ACTION ITEM ▸ Find the string "rail" in the data, and copy out each line that has it.

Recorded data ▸
━━━━━━━━━━

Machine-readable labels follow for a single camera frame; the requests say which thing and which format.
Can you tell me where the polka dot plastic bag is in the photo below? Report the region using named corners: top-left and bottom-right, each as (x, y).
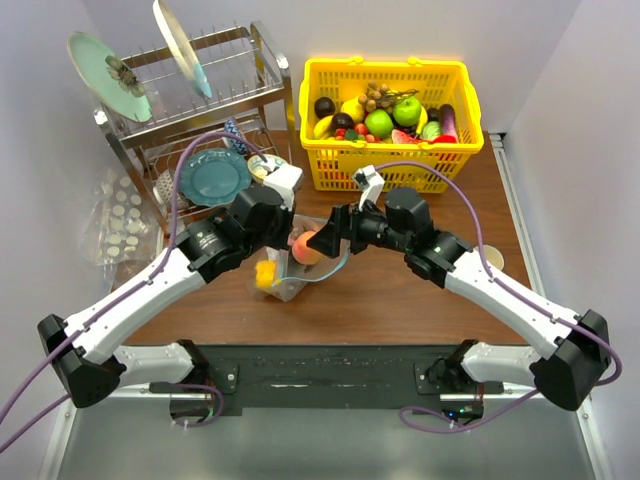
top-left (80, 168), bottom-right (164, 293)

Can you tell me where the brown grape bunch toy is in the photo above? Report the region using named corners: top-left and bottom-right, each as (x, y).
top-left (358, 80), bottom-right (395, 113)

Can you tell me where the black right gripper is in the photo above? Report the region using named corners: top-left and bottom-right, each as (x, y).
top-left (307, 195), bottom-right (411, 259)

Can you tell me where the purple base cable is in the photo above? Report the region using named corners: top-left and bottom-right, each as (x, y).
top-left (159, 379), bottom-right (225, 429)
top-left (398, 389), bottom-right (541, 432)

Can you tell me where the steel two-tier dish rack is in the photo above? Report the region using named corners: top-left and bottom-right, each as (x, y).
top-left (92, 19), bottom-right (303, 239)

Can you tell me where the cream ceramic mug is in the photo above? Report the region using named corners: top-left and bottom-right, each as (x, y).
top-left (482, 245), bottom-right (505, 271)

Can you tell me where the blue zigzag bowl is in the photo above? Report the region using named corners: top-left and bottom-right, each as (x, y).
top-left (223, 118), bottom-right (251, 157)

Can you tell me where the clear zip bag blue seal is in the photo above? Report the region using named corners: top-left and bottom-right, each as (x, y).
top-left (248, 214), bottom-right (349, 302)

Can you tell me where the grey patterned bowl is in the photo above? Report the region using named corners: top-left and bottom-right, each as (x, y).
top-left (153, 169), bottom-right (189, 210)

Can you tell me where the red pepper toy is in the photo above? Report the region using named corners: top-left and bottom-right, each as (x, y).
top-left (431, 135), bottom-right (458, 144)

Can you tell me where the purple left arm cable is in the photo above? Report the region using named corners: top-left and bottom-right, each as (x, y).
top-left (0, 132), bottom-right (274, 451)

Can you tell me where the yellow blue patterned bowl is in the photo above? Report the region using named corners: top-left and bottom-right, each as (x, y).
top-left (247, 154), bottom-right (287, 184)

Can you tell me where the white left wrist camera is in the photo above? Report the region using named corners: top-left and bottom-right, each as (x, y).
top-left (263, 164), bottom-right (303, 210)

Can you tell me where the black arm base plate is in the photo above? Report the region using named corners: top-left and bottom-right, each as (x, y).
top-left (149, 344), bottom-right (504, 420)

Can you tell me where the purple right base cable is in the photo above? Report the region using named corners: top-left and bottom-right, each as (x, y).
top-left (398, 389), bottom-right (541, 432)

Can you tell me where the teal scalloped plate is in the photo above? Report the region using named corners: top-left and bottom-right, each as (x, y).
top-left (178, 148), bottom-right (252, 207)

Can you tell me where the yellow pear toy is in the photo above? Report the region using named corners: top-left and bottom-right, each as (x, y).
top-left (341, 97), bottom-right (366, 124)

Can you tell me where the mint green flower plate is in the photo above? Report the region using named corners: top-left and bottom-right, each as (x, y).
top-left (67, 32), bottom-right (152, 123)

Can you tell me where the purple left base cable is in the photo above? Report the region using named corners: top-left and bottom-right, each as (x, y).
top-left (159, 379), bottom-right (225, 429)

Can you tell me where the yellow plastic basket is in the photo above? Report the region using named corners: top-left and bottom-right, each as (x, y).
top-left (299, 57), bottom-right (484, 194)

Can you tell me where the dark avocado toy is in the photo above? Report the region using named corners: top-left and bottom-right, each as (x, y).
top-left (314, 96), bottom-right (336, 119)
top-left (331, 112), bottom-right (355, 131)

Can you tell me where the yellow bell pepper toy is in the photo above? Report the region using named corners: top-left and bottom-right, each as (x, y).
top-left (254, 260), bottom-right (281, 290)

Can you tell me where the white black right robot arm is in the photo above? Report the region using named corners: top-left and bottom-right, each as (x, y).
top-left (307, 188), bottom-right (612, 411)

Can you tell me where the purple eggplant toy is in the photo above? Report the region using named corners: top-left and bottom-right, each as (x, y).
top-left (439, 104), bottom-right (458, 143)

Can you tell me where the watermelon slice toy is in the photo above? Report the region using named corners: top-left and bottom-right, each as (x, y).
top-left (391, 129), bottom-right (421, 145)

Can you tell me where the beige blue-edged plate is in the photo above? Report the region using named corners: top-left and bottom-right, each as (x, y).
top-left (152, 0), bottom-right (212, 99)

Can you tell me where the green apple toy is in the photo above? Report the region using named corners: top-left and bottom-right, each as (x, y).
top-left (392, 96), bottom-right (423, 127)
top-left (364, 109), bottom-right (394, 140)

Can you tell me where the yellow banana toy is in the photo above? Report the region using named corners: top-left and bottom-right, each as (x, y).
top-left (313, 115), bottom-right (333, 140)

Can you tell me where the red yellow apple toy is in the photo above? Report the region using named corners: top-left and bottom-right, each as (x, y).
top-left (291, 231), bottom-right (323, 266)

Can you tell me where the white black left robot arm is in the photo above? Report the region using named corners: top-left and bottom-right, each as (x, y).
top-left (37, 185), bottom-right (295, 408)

━━━━━━━━━━

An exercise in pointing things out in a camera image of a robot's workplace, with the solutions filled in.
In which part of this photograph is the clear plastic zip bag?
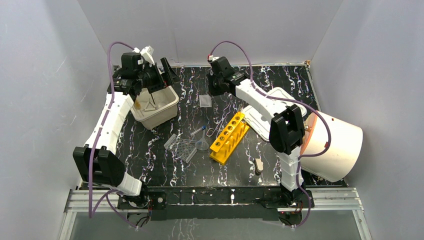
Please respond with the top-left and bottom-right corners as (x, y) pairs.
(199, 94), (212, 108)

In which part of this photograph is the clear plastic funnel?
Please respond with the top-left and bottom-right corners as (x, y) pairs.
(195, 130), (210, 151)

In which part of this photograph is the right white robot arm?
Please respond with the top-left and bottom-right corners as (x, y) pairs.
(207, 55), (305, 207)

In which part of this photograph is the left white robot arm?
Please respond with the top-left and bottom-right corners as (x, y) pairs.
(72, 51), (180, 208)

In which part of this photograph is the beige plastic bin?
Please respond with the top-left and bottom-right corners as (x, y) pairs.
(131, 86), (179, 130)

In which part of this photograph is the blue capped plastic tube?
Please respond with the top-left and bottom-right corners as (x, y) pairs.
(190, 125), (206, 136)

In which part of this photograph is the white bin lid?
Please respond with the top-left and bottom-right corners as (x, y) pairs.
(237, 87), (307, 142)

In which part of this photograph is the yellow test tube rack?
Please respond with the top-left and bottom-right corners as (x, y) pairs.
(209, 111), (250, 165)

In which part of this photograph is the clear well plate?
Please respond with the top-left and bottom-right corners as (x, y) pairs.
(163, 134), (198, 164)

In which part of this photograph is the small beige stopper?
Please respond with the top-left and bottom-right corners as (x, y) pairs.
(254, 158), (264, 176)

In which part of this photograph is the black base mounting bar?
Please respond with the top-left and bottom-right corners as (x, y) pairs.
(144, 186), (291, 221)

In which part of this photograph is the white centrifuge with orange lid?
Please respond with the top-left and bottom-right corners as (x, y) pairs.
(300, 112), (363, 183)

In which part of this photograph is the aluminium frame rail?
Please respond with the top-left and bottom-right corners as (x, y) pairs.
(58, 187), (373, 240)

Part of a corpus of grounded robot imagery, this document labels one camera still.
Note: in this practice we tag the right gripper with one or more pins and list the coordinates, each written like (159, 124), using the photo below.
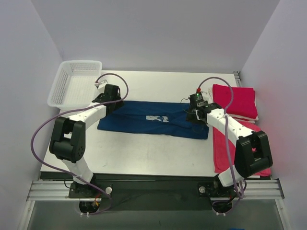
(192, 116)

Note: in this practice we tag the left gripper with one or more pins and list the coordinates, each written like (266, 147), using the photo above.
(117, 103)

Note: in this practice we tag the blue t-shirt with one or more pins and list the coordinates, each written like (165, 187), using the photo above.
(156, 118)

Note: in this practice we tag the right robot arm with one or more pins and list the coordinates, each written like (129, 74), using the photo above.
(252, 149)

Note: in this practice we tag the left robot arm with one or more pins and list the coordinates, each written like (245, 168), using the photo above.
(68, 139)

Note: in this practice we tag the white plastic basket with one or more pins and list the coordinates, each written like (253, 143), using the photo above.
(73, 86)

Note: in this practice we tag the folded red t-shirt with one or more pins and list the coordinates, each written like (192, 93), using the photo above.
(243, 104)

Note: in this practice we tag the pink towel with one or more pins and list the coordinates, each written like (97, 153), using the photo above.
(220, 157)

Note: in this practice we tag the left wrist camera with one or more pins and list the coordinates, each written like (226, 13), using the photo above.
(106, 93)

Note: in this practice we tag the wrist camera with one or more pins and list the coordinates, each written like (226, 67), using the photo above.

━━━━━━━━━━

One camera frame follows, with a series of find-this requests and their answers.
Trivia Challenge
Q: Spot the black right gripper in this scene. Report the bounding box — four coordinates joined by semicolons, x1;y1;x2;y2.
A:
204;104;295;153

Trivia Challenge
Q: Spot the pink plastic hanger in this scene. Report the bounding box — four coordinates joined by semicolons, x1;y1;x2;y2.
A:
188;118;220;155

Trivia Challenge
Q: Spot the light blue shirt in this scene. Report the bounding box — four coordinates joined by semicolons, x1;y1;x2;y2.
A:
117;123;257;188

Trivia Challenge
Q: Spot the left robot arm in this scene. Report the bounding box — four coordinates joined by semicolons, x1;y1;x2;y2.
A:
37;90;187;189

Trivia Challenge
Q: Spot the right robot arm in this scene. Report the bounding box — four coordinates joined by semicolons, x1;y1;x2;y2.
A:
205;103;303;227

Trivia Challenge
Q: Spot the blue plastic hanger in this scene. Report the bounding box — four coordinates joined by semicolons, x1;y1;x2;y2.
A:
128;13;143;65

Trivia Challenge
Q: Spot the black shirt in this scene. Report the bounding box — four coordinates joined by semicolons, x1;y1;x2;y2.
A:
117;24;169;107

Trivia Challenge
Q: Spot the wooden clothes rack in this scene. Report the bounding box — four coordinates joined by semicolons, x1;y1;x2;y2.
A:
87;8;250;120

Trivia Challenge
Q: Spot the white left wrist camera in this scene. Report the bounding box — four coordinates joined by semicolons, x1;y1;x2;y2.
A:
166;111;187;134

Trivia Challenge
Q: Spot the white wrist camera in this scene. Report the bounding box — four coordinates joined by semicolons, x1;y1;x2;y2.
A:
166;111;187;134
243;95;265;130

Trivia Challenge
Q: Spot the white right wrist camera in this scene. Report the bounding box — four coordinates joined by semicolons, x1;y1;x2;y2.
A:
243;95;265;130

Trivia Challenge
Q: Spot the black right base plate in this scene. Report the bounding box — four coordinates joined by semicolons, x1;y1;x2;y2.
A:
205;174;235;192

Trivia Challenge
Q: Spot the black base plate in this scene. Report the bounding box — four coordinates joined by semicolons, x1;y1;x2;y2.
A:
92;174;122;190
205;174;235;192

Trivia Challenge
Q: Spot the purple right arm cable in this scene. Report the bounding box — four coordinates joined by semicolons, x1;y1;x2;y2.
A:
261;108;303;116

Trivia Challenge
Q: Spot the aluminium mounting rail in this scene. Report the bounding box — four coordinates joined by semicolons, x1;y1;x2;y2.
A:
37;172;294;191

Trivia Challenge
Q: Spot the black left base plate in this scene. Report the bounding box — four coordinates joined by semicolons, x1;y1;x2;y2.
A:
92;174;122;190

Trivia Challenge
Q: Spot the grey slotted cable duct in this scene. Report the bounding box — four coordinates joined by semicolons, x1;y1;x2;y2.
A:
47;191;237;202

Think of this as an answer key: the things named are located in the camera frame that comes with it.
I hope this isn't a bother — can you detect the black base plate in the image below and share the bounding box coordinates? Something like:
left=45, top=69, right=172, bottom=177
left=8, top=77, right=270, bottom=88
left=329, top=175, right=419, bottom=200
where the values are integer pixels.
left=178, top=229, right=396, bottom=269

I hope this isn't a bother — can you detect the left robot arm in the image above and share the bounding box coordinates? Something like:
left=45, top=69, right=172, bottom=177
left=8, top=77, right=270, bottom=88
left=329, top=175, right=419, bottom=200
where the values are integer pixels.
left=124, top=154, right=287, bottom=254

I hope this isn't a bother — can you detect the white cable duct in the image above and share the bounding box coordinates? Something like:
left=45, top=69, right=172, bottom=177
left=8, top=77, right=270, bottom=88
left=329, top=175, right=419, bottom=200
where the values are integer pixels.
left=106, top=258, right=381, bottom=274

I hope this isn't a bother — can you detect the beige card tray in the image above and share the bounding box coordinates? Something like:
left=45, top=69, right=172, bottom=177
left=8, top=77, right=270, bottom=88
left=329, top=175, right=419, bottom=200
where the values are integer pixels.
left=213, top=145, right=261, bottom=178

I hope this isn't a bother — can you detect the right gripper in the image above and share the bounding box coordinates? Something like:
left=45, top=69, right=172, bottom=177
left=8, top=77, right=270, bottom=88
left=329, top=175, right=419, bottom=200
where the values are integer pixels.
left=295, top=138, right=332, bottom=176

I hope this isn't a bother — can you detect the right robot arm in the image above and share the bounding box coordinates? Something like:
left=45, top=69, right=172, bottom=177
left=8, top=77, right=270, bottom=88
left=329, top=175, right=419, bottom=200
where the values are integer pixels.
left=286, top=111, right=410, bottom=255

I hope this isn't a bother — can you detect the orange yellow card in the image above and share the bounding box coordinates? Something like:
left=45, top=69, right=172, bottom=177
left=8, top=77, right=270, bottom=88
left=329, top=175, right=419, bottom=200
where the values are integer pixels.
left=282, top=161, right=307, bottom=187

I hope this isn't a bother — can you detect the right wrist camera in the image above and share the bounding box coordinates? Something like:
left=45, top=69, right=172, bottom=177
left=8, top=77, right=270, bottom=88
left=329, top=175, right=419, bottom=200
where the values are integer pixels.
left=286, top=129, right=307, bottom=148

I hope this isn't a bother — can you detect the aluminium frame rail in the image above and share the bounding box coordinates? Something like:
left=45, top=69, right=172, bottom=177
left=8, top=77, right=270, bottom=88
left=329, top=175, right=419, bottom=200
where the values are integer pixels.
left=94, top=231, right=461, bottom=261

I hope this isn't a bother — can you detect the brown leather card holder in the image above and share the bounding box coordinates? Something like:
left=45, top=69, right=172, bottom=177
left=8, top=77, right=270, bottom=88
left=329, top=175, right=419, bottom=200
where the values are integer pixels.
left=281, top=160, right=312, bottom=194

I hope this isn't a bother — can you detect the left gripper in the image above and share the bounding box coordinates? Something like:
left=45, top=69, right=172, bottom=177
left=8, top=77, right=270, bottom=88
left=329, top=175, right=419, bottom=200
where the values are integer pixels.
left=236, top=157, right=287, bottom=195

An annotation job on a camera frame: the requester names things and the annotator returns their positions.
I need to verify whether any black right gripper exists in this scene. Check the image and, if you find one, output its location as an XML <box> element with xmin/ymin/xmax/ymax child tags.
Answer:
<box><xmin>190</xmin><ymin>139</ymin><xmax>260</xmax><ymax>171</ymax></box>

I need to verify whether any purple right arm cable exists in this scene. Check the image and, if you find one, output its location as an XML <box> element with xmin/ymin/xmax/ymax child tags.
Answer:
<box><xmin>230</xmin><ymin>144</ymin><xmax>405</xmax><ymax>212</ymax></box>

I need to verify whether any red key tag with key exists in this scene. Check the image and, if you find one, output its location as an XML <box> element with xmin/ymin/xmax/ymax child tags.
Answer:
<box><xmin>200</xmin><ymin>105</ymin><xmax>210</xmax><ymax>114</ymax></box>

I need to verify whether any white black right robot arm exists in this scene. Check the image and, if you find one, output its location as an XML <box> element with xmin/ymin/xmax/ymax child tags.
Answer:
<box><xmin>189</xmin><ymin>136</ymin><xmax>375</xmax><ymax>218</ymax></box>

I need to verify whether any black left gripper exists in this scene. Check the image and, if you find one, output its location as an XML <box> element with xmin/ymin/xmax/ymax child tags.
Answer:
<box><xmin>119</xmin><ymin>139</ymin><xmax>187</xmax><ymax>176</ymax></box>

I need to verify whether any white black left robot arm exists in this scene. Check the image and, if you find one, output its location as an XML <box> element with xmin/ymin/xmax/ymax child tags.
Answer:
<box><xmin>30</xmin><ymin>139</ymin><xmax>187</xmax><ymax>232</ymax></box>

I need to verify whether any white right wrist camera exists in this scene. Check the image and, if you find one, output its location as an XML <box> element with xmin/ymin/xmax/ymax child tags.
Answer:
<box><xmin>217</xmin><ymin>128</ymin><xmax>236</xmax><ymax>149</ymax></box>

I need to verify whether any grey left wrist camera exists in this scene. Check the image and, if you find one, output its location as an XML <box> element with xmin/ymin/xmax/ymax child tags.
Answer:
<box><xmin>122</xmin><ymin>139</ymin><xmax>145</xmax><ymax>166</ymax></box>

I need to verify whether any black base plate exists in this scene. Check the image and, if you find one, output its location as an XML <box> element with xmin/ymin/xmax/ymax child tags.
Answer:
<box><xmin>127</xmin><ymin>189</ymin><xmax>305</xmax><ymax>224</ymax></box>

━━━━━━━━━━

EXERCISE OUTPUT ▸
In which part of this photograph is the aluminium frame rail?
Q: Spot the aluminium mounting rail in this scene. Report the bounding box — four coordinates joined by semicolons, x1;y1;x2;y2.
I hope this isn't a bother — can you detect the aluminium frame rail in the image above and share the bounding box coordinates? Something like:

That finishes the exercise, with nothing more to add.